Strengthening graduate education within academic departments and degree programs is crucial for ensuring our students have the best possible educational experiences.

The VPGE’s SCORE (Strengthening the Core) Academic Innovation Funds are available for faculty to examine long-existing practices and experiment with new approaches for graduate education within a degree program or across several academic programs.

In 2021-22, VPGE will focus SCORE funding on projects related to diversity, inclusion, equity, and justice, in alignment with the university’s IDEAL Initiative and VPGE’s commitment to advancing racial justice. This focus does not exclude other promising ideas, though we hope that you consider the impact of the project on the experiences of students with diverse backgrounds and experiences in your degree program.

We encourage faculty to explore opportunities for cost-sharing by schools, degree programs, and other campus centers and institutes, to allow our limited SCORE funds to support more projects. We seek innovative projects for which SCORE serves as seed funding for a pilot or proof-of-concept project.

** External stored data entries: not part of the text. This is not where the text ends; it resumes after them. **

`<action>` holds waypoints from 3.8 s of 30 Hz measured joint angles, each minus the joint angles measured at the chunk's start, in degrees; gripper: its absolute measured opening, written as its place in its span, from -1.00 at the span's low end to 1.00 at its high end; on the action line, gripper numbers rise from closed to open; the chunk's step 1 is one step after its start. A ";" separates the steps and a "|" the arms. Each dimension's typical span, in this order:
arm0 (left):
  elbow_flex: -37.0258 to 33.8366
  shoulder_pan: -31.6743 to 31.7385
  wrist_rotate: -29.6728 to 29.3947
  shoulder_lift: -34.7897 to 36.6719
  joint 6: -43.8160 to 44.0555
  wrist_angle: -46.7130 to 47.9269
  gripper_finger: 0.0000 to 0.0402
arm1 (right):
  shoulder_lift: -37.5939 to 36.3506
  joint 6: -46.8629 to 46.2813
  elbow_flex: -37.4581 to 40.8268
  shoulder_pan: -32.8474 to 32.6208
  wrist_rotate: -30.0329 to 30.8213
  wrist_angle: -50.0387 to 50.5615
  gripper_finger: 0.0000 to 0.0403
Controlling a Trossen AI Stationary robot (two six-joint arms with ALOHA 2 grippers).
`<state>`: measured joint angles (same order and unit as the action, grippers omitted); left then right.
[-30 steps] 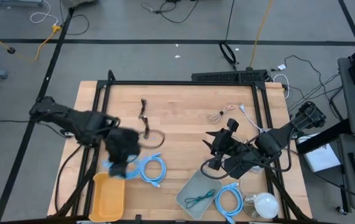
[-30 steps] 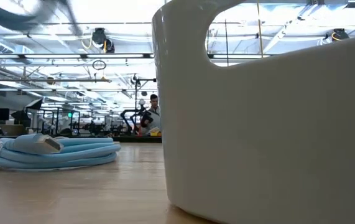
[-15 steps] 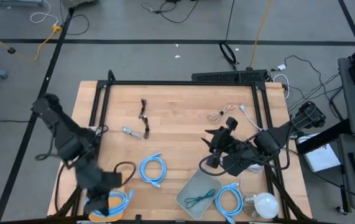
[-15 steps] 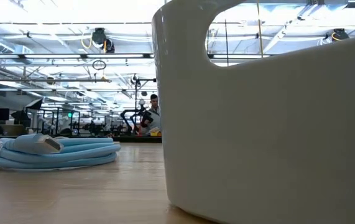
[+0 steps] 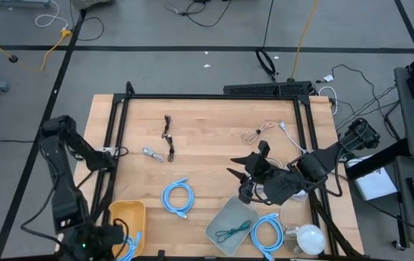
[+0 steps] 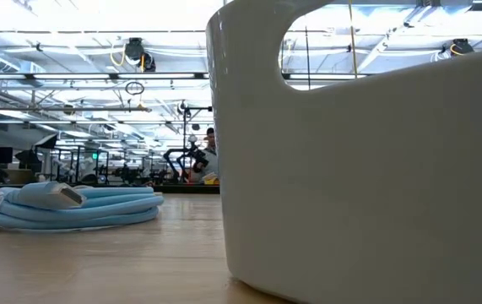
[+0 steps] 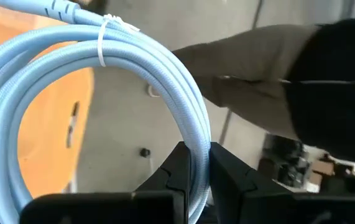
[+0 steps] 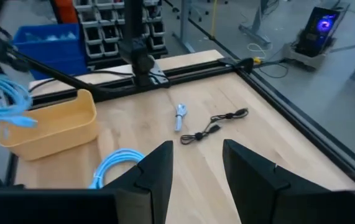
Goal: Sort cables
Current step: Put the top blue HDMI cable into the yellow bin
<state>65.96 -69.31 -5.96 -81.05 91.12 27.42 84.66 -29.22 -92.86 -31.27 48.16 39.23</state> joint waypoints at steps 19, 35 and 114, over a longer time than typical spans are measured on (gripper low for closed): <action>-14.22 -1.52 -1.36 0.63 -4.87 -20.61 -0.82 | 2.42 0.11 0.00 0.05 -0.42 -5.60 -0.34; -14.20 4.82 1.55 4.46 -15.55 -18.69 -0.82 | 3.19 2.04 0.00 0.53 -1.81 -9.36 -0.34; -13.15 8.78 2.89 -3.72 -11.35 -27.96 -0.78 | 3.19 3.44 0.00 -1.77 -1.97 -14.19 -0.34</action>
<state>52.82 -60.53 -3.07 -84.77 79.77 -0.53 87.85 -25.78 -92.86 -33.04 46.19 25.04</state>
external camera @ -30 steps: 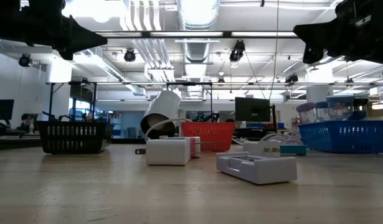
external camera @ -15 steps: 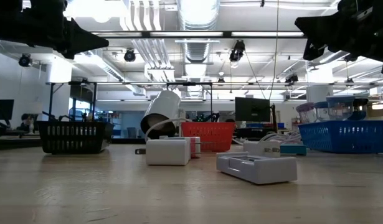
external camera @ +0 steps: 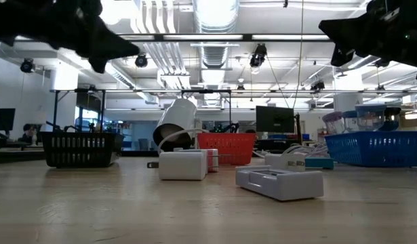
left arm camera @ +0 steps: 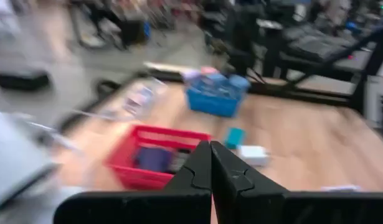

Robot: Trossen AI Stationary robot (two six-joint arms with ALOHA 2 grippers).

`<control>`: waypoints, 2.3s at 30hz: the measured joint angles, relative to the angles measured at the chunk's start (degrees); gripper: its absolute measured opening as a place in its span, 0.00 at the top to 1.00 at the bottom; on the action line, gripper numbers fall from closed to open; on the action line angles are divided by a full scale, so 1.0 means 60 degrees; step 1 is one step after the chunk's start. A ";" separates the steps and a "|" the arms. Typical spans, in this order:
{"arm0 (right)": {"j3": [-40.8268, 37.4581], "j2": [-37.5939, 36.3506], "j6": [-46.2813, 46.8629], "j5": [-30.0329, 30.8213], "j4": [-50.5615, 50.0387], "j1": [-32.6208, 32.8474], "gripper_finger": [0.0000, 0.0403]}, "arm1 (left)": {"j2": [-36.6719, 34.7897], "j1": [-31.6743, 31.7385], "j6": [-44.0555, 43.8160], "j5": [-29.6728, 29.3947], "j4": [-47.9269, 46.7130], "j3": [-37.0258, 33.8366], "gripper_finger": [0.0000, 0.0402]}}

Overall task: Pick & Place Office items
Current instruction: Put the left white charger adapter into the black basket

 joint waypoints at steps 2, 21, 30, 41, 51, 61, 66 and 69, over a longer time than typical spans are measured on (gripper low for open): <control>0.0000 -0.0006 0.0058 0.0289 0.0041 -0.0001 0.98 | 0.1231 -0.0007 -0.0573 0.0488 -0.0016 0.0591 1.00; 0.0001 0.0001 0.0665 0.0590 0.0213 0.0009 0.98 | 0.8790 -0.1726 -0.2664 0.2232 -0.2523 0.5815 0.79; 0.0004 -0.0002 0.0982 0.0544 0.0236 0.0010 0.98 | 0.9201 -0.2120 -0.2470 0.1958 -0.2580 0.6203 0.45; 0.0004 0.0009 0.1225 0.0544 0.0435 0.0010 0.98 | 0.9634 -0.2321 -0.1914 0.1040 -0.2977 0.6184 0.20; 0.0004 0.0009 0.1558 0.0501 0.0362 0.0010 0.98 | 0.9684 -0.2407 -0.2195 0.1513 -0.3290 0.6184 0.19; 0.0004 -0.0006 0.2021 0.0501 0.0516 0.0010 0.98 | 0.9686 -0.2422 -0.2609 0.1392 -0.3439 0.6181 0.23; 0.0004 0.0004 0.2071 0.0501 0.0661 0.0010 0.98 | 0.9690 -0.2415 -0.3091 0.1376 -0.3756 0.6177 0.23; 0.0004 0.0030 0.2021 0.0501 0.0646 0.0010 0.98 | 0.9693 -0.2415 -0.3109 0.1376 -0.3852 0.6177 0.23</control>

We also encourage faculty to engage students in the project development and implementation, as this provides valuable “ground-truthing” for faculty and professional experience for students.

The types of projects SCORE might fund include:

  • Improving the quality of faculty-student advising and mentoring
  • Developing peer-mentoring programs to support retention
  • Fostering a more diverse and inclusive community; reducing student isolation
  • Learning about racial justice in your discipline or in higher education
  • Improving practices to promote diversity in recruitment, outreach, selection, and yield
  • Examining admissions data and experimenting with holistic review processes
  • Supporting students to explore and prepare for a variety of career paths
  • Engaging graduate students more fully in Stanford’s collaborative intellectual community

Download a SCORE summary and representative projects.

How To Apply

Stanford faculty, typically university tenure-line faculty who have primary responsibility for graduate education, are eligible to apply for SCORE Academic Innovation Funds. Proposals following the guidelines below can be submitted by teams of faculty within one degree program or across degree programs via this online application. Proposals are considered on a rolling basis. Proposed budgets and scope of activities may be refined and negotiated in consultation with VPGE. 

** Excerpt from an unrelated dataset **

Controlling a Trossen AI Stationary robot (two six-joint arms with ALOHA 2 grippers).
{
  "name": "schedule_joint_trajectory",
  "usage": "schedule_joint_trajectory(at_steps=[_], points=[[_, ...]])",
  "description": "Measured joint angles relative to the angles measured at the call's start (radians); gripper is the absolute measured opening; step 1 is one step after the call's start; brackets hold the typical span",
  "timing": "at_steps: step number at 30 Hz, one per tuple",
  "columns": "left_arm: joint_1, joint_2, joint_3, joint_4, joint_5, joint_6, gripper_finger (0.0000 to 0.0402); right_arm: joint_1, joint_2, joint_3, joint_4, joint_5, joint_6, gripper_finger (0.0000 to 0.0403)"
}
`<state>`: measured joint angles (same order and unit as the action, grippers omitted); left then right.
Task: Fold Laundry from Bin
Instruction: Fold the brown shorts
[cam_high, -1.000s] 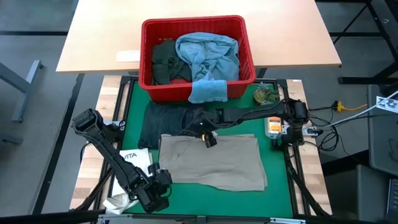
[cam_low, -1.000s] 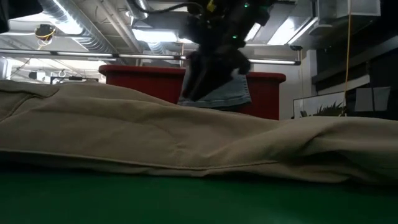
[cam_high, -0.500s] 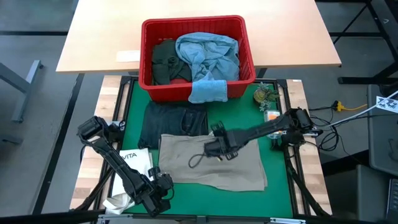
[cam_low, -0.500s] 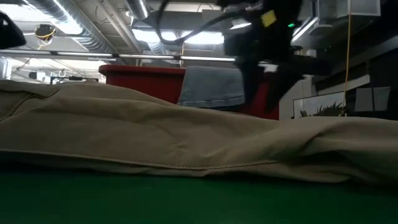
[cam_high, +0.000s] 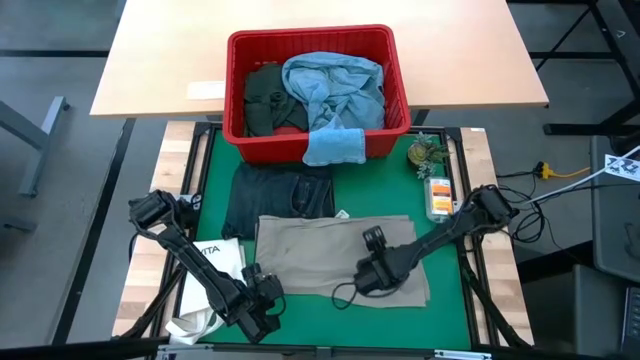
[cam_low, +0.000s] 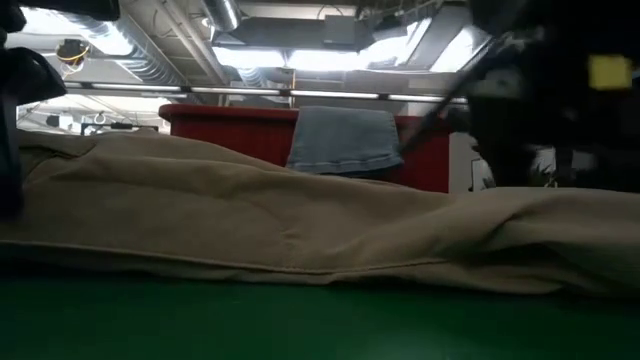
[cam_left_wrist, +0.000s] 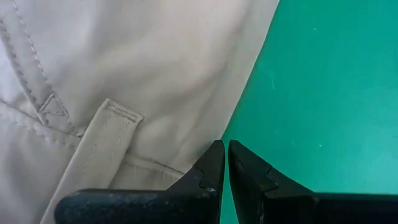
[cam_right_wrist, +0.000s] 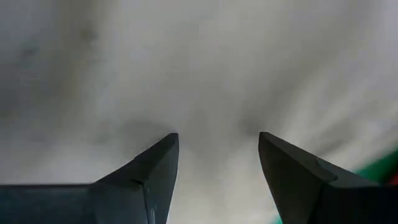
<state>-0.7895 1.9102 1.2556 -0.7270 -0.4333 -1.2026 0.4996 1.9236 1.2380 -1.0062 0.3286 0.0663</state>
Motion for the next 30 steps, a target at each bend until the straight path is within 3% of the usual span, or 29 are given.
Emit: schedule_joint_trajectory(at_steps=[6, 12, 15, 30], points=[[0.021, -0.019, 0.04, 0.005, -0.002, 0.081, 0.0018, 0.039, -0.008, -0.095, 0.103, -0.043, 0.019, 0.0223], [0.073, -0.021, 0.144, 0.015, -0.01, 0.274, 0.0018, 0.07, -0.008, -0.093, 0.109, -0.059, 0.059, 0.0223], [0.112, -0.021, 0.169, 0.015, -0.069, 0.335, 0.0018, 0.087, -0.006, -0.083, 0.111, -0.07, 0.06, 0.0223], [0.412, -0.013, 0.158, 0.013, -0.07, 0.546, 0.0018, 0.123, -0.003, -0.058, 0.107, -0.084, 0.06, 0.0223]])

1)  Project Name and Brief Summary

2)  Project Proposal

a)   Objectives: Which challenge in graduate education are you addressing? Why is this timely and relevant for your discipline and degree program? Who will be impacted by the project?

b)   Implementation: What plan of action is proposed? What is the timeline for planning and implementation? Who is leading the project?

c)   Outcomes:  What do you hope to learn and achieve from this project? How will you evaluate the outcomes? 

d)  Sustainability: How will you sustain the effort or institutionalize what you learn?

3)  Budget

Requests for up to $5,000 will be considered, including expenses for meetings or events, graduate student stipends for activities related to the SCORE proposal, outside consultants, including focus group facilitators, and other reasonable costs. Requests for expenses that would typically be covered by degree program funds, such as faculty salaries, are rarely covered and should be clearly justified. 

Applicants are encouraged to pursue cost-sharing opportunities, such as school or degree program funds, when possible, which will allow SCORE funds to support more projects.

A brief report at the end of the project should reflect on these questions:

  1. How well were the project’s objectives met?
  2. What lessons were learned, and how will they impact graduate education in the future?
  3. Were funds used for expenses that differ substantially from the proposed budget?
  4. How might the project be sustained?